* _Task_: Reproduce the full set of records that follow, exactly as shown.

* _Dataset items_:
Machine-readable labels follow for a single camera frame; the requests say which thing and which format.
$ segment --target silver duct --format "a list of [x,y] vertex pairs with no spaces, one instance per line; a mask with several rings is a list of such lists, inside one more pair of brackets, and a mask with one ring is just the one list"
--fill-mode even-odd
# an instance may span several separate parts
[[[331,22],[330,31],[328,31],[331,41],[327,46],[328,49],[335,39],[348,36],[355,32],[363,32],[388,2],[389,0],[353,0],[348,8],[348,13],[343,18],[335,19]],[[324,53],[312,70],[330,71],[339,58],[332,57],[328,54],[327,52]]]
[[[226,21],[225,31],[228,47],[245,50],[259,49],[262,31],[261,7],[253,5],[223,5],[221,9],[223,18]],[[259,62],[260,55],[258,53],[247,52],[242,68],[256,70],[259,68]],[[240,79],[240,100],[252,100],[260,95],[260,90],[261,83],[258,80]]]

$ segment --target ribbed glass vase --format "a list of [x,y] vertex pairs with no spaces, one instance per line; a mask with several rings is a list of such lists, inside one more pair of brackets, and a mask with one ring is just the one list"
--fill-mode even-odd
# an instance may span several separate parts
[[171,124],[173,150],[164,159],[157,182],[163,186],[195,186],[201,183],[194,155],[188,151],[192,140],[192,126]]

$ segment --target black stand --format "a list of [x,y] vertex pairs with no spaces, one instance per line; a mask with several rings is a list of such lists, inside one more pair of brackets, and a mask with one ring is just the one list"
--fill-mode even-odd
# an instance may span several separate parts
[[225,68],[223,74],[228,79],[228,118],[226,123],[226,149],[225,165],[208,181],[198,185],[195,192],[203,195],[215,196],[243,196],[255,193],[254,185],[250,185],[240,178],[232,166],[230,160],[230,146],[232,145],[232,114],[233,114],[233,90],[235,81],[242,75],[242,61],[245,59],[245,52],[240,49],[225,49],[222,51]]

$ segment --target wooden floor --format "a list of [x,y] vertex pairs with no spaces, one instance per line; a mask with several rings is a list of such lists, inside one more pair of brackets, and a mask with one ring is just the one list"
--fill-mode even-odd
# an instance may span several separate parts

* _Answer space_:
Machine-readable labels follow for a single camera frame; the requests say which thing and which format.
$ segment --target silver duct --format "a list of [x,y] vertex pairs with no spaces, one instance per line; a mask with several rings is a list of such lists, inside one more pair of brackets, and a mask with one ring is just the one list"
--fill-mode even-odd
# an instance may span several separate parts
[[[331,22],[330,31],[328,31],[331,41],[327,46],[328,49],[335,39],[348,36],[355,32],[363,32],[388,2],[389,0],[353,0],[348,8],[348,13],[343,18],[335,19]],[[324,53],[312,70],[330,71],[339,58],[332,57],[328,54],[327,52]]]
[[[226,21],[225,31],[228,47],[245,50],[259,49],[262,31],[261,7],[253,5],[223,5],[221,9],[223,18]],[[259,62],[260,55],[258,53],[247,52],[242,68],[256,70],[259,68]],[[240,79],[240,100],[252,100],[260,95],[260,90],[261,83],[258,80]]]

$ segment --target ribbed glass vase --format "a list of [x,y] vertex pairs with no spaces, one instance per line; a mask with several rings is a list of such lists, inside one more pair of brackets, and a mask with one ring is just the one list"
--fill-mode even-odd
# an instance may span several separate parts
[[171,124],[173,150],[164,159],[157,182],[163,186],[195,186],[201,183],[194,155],[188,151],[192,140],[192,126]]

$ segment --target black stand --format "a list of [x,y] vertex pairs with no spaces, one instance per line; a mask with several rings is a list of such lists, inside one more pair of brackets, and a mask with one ring is just the one list"
--fill-mode even-odd
# an instance may span several separate parts
[[225,68],[223,74],[228,79],[228,118],[226,123],[226,149],[225,165],[208,181],[198,185],[195,192],[203,195],[215,196],[243,196],[255,193],[254,185],[250,185],[240,178],[232,166],[230,160],[230,146],[232,145],[232,114],[233,114],[233,90],[235,81],[242,75],[242,61],[245,59],[245,52],[240,49],[225,49],[222,51]]

$ segment --target wooden floor --format "a list of [x,y] vertex pairs with no spaces, one instance per line; a mask with several rings is a list of such lists, inside one more pair of brackets, and a mask with one ring is just the one list"
--fill-mode even-odd
# an instance may span several separate parts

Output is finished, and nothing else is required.